SOUTHAMPTON, N.Y. — There’s a palpable sense of boyish excitement among players walking toward the first tee at the Masters, as if they’re eager to step back into the setting of their childhood dreams. You don’t see that much at a U.S. Open, which is generally more the stuff of adult nightmares. And certainly not at Shinnecock Hills on a day when flags by the iconic clubhouse were already whipping in the early light. In Thursday’s first round, players walked to the tee with the resigned air of condemned men making their way to the gallows.
They knew what awaited, that the wind strafing a treeless course would leave no hiding place. And it didn’t, even for the finest players in the game. The marquee grouping of Phil Mickelson, Jordan Spieth and Rory McIlroy combined to shoot 25-over-par, which was poor even by the standards of a battered field that was averaging almost 77 strokes late in the afternoon.
“Very difficult,” Spieth said flatly after signing for a 78.
“Really tough,” said the defending champion Brooks Koepka, who shot 75.
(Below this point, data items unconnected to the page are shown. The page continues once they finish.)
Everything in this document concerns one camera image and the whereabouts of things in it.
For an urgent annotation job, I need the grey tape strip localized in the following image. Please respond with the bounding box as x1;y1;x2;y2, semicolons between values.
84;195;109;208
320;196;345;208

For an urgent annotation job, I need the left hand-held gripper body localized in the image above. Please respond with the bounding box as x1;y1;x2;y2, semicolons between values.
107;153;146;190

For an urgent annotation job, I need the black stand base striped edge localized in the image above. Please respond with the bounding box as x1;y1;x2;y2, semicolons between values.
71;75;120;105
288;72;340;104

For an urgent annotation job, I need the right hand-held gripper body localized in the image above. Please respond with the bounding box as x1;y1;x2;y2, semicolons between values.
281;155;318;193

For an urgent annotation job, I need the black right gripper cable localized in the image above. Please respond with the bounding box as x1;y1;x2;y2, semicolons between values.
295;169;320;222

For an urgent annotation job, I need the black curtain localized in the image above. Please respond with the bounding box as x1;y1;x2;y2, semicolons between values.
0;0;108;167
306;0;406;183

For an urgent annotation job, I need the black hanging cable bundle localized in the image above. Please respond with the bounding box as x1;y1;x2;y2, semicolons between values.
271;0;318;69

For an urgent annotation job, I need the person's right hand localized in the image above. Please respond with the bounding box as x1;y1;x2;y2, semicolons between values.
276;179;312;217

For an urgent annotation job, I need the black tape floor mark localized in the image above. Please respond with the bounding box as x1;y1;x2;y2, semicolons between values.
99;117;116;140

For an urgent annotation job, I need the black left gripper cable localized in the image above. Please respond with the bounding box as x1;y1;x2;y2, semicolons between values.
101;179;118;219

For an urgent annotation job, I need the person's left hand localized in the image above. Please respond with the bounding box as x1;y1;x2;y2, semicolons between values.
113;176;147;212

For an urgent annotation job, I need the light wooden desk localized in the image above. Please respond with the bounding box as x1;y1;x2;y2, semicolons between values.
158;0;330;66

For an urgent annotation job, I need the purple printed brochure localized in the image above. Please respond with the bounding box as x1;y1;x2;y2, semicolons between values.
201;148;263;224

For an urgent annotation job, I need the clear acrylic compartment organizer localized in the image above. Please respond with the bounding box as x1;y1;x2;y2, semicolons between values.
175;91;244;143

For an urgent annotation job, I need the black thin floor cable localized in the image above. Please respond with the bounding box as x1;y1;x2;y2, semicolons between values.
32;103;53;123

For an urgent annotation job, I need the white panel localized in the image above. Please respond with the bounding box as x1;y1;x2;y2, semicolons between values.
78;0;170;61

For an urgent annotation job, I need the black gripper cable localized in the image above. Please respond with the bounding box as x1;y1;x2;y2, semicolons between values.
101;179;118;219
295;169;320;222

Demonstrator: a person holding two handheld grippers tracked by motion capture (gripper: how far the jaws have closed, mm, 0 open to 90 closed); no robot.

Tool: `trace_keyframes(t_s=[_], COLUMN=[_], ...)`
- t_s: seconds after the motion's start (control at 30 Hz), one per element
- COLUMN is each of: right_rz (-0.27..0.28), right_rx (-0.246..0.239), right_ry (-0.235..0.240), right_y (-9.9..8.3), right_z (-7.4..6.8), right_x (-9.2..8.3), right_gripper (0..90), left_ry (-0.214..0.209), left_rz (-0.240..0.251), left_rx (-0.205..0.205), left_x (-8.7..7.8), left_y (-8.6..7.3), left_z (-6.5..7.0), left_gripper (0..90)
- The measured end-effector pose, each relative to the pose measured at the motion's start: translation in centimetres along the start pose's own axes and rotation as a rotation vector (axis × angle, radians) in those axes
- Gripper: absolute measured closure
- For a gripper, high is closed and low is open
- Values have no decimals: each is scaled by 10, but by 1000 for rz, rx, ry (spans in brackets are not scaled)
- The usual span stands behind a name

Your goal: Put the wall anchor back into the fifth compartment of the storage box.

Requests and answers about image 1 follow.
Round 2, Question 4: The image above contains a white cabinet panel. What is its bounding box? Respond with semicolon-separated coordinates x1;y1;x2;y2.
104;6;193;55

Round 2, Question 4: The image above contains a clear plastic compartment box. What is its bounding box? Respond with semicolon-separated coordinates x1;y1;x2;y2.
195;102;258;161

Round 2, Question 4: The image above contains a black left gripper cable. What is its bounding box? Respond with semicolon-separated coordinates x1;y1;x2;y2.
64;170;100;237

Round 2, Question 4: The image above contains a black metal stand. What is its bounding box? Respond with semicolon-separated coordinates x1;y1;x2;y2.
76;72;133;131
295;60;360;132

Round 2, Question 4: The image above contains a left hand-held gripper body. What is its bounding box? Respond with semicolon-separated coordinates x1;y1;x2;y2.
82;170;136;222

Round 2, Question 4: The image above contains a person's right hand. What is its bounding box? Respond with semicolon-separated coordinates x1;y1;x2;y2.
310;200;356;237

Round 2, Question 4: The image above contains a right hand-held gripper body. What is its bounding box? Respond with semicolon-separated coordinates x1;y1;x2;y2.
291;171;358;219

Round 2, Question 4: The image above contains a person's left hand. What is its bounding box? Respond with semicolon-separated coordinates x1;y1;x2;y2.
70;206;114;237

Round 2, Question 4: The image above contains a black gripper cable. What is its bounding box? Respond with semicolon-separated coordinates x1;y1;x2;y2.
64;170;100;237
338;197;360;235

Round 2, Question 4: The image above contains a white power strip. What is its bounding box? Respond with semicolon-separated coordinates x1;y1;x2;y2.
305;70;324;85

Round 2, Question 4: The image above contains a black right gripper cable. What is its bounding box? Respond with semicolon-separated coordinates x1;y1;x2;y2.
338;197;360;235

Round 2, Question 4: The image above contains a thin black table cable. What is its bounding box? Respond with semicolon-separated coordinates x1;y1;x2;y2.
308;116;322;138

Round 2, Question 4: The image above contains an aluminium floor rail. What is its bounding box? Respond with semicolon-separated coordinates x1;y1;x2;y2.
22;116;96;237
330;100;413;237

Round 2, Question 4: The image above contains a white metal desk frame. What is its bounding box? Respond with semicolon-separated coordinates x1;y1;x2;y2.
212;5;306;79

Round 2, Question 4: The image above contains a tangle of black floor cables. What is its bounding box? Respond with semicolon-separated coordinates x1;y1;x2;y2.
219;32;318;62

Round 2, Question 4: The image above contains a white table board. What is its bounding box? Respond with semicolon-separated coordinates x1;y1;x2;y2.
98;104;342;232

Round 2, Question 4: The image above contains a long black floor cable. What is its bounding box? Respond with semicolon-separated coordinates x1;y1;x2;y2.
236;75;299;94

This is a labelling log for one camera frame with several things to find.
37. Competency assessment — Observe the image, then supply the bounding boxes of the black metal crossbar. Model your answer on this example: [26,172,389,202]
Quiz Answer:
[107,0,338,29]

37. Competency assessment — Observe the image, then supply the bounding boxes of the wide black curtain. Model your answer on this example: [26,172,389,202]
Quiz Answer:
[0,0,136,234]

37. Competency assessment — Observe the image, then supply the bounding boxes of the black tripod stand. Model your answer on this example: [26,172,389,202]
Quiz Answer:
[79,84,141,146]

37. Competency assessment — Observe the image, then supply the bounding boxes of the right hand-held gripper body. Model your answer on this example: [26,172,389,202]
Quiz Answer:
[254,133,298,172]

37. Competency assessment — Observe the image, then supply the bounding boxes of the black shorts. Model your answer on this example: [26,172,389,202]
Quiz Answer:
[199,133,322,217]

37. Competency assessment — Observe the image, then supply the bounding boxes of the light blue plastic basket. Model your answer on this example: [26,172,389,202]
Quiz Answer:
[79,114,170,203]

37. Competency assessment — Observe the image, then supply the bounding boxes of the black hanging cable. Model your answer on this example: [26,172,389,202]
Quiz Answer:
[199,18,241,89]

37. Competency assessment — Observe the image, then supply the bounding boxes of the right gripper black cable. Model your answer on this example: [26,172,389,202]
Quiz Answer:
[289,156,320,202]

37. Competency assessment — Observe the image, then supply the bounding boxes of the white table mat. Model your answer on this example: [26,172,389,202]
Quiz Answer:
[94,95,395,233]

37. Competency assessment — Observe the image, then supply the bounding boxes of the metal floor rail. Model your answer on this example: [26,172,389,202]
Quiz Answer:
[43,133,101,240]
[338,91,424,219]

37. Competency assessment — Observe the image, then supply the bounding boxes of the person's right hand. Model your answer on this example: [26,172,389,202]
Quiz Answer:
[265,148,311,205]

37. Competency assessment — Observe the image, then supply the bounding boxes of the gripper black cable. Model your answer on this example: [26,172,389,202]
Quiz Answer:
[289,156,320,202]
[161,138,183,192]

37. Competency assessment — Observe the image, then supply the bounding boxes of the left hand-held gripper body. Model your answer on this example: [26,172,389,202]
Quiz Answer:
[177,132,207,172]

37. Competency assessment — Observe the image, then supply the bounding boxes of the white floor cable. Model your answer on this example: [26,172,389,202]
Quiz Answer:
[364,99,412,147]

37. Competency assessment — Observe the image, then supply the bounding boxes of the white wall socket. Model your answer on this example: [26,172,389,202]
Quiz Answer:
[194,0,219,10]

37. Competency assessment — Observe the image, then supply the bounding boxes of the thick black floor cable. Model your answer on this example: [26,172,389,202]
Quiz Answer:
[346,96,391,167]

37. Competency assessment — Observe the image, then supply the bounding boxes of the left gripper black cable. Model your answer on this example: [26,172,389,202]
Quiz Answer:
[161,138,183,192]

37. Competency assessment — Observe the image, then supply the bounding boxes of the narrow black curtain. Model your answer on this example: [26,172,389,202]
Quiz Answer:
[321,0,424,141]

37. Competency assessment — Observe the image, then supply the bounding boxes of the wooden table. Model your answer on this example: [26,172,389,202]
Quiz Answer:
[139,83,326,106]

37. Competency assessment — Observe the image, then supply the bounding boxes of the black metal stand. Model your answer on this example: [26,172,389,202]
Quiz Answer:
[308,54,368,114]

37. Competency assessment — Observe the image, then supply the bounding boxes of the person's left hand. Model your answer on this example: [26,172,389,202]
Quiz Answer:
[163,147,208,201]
Misery loves company. Tiger Woods’ scorecard read more like a Wendy’s order, with two doubles and a triple on his way to a woeful +8 after 16 holes.
McIlroy shot 80, Jason Day a 79. Bubba Watson a 77. And then there’s Scott Gregory, the former British Amateur winner who qualified only to shoot 92 Thursday morning. To his credit, and unlike some of his more celebrated fellow players, Gregory answered questions from the press afterward.
Elite golfers need to rationalize the bad days. It’s a prerequisite to steeling oneself for renewed battle the following day. There were signs of that as bloodied Tour pros nursed their wounds.
“There were certainly some dicey pins but at the same time there were guys that shot under par. So I could have played better,” Spieth said.
“Some greens are a little faster than others. Just a little inconsistent on the greens,” Koepka said. “Some of the pin locations were brutal.”
Not everyone was down on the pins.
“The setup was fine. I didn’t think there was a hole that was setup unfair or anything like that. I feel like the pin placements were fine,” said Masters champion Patrick Reed after his 73. “You had to hit quality golf shots.”
Open veterans know that a lousy Thursday doesn’t preclude a glorious Sunday. In 1986, Raymond Floyd hit only five greens and shot 75 in the first round but went on to win. Mickelson knows that too. He didn’t speak with the media after his 77, but was overheard telling friends, “Just shoot under par tomorrow and I’m right in it. It’s the same for everyone.”
“You can shoot whatever, 5-over today, and shoot 1-under tomorrow and be just fine going into the weekend,” he said. ”Try not to shoot yourself out of it.”
Everyone in the field knows that the U.S. Open is a live autopsy, designed to expose every frailty a man has. That’s why even those at the cheerful end of the leaderboard don’t seem to be enjoying matters.
“Through most of the U.S. Opens I haven’t enjoyed very many to be honest,” said Ian Poulter, who shot a 1-under 69. “They’re difficult. They’re hot. They’re stressful. Feels like you’re pulling teeth every single hole you play. How I’ve got any left I don’t really know.”
That might account for the Englishman’s record in America’s national Open: his best finish is T-12 a dozen years ago at Winged Foot.
His countryman Justin Rose won this title in 2013 at Merion.
“Happy it’s over,” he said after an opening 71.
With that he probably spoke for all 156 combatants in the field. What he said next hinted at a determined stoicism, a trait clearly not shared by the battered and the bruised who staggered straight to the parking lot.
“I’m aware of the big picture of this tournament and I think I knew what today was all about,” Rose said, sounding just like a man who knows many an Open champion survived a first-round bloodbath. “It was about hanging in there. Today is about eliminating a bad round. It’s turned into a really positive start.”